I Hate Halloween

I’ll say it: I hate Halloween. It is my least favorite holiday. Since the age of two, I had severe childhood asthma. It was the sixties and it probably had to do with both of my parents smoking in our small apartment, but it was the Mad Men era, and I’ll forgive them their ignorance. I did love Halloween back then and I loved to dress up. Until I had to put on the mask. I couldn’t breathe. You see back “in my day,” we didn’t have elaborate costumes or face-paint. We went to the dime store and picked out our favorite character, which ranged from Batman to Bo Peep. Although I would have given anything to be Batman, I was a girl and as stated previously, it was the sixties. So I got Bo Peep. The costumes of my day consisted of a cheap nylon something-you-put-over-your-clothes and a hard plastic mask with a two eyeholes, two small nostril holes and one miniscule hole for your mouth. Think Hannibal’s mask but less ventilated.

Most of the time I trick-or-treated with said mask pulled up on my head like a headband or down around my neck which left the adults asking, “And, what are you supposed to be, dear?” If I were as cranky as a child as I am today I would have said, “A kid wanting candy. Gimme.” Yeah, I loved the candy. So I suffered through the custom of knocking on strangers’ doors so I could get my fair share and take advantage of the one night when my parents let me have as much as I wanted. (And BTW f*** all those people who gave me pennies.)
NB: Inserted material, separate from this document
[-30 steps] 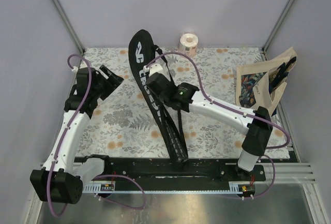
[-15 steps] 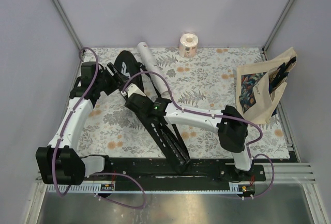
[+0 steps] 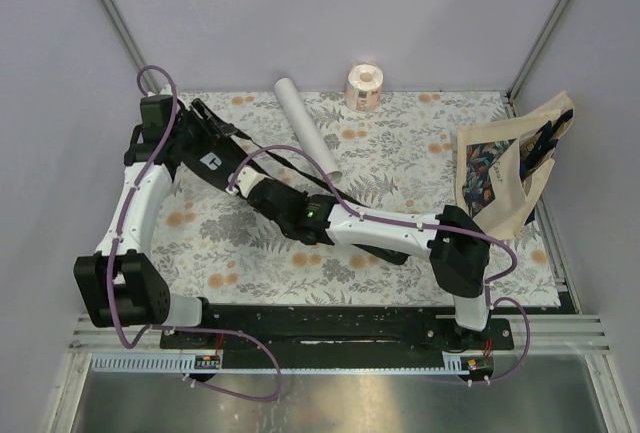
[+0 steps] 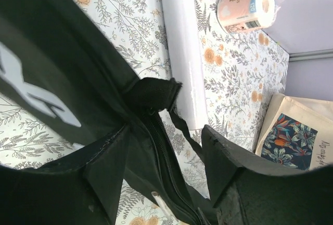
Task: Pack up the badminton gear
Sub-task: Adjust the racket bag at the center of the board.
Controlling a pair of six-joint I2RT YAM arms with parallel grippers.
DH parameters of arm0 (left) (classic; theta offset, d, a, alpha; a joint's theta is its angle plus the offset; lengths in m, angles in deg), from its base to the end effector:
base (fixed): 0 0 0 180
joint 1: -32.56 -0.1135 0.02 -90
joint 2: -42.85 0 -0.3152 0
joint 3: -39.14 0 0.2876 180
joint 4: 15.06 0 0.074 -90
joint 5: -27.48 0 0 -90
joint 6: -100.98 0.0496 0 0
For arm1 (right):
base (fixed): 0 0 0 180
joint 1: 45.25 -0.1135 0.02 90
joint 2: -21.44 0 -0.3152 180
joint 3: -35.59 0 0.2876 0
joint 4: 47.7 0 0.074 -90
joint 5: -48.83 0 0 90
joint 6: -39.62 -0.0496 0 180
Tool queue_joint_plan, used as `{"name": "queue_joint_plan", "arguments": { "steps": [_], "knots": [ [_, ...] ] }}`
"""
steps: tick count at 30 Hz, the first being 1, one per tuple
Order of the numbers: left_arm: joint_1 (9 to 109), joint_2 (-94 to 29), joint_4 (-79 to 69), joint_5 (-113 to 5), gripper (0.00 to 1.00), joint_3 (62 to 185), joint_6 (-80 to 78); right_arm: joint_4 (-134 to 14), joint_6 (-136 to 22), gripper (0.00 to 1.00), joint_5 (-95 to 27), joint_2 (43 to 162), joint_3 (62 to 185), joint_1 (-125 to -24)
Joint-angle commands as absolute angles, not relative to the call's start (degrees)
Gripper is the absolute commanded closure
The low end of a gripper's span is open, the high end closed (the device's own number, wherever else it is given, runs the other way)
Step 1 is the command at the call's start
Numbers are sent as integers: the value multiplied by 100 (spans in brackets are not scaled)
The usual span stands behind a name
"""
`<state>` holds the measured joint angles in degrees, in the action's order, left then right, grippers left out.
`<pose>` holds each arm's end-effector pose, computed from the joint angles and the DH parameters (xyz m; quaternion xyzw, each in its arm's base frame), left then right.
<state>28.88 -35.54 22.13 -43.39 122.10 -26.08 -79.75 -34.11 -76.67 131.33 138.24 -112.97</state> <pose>0.3454 0.0059 0.3800 -0.2263 0.8387 -0.2756 0.4116 0.2166 0.4527 0.3012 -0.4788 0.7270 -0.0712 0.4870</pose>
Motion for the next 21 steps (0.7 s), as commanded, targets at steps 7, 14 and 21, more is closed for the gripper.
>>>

I was also a very fearful child, born that way. I was scared of loud noises (cue Steve Carrell), clowns (of course!), every grownup on earth (except my parents) and anything else I couldn’t identify. I didn’t like things in costumes. Except Batman, because the TV show made it clear it was really Bruce underneath the cowl. But a random stranger in a costume? Nuh-uh. Not my brand of fun.

I got over all that, but I still don’t like things that pop out and go “boo” or “ahhhhh!” or “gotcha!” I’ve never seen that Tim Burton thing with the singing skeletons.  And how are those skeletons singing, anyway? They have no mouths or lungs or vocal chords, hello! I hate all scary movies. I don’t want to be scared, frightened, or have those slasher images in my mind. (Okay, I watch Hannibal, but because it’s mostly a psychological thriller and I cover my eyes during the halloween_weathergory parts.)

Now that I’m very grown up, I don’t like candy. And I don’t believe any child should be putting it into their innocent little unpoisoned bodies. I don’t like to see girls dressed up as princesses while the boys are dressed up as their favorite video game character or gun-toting superhero. Ok, some of them are dressed up like that yellow thing that looks like my big toe with glasses. I didn’t see the movie, but I guess it’s supposed to be very cute.

I realize Halloween is fun for parents with elementary-age children. When mine was a tot, I hand-made all her costumes until we had a falling out about my favorite one (and her least-favorite): the weather. I still think it was most clever. Miranda thought I had lost my mind.

Halloween, now, means that instead of AMC showing Philadelphia Story or All About Eve, they’re playing cheesy horror flicks with the same name as the holiday. Chainsaws, knife claws. No, thank you. I want my Cary, James, Katharine and Bette. Halloween, now, is seeing Facebook posts on costumes, potential costumes, flashback costumes, costumes on video. Sorry, but I have had no interest in donning a costume since I left college. (I don’t even dress up to go to Comicon, and I’m a geek.) I don’t judge, I’m just not interested in it.

So now as a–I’ll say–mature adult, I will suffer through another Halloween. I’ll walk through the gates of Hell again so I can get to my favorite time of year: the real holidays. But even that Santa costume kinda freaks me out, so I’ll be giving him a wide berth at the mall.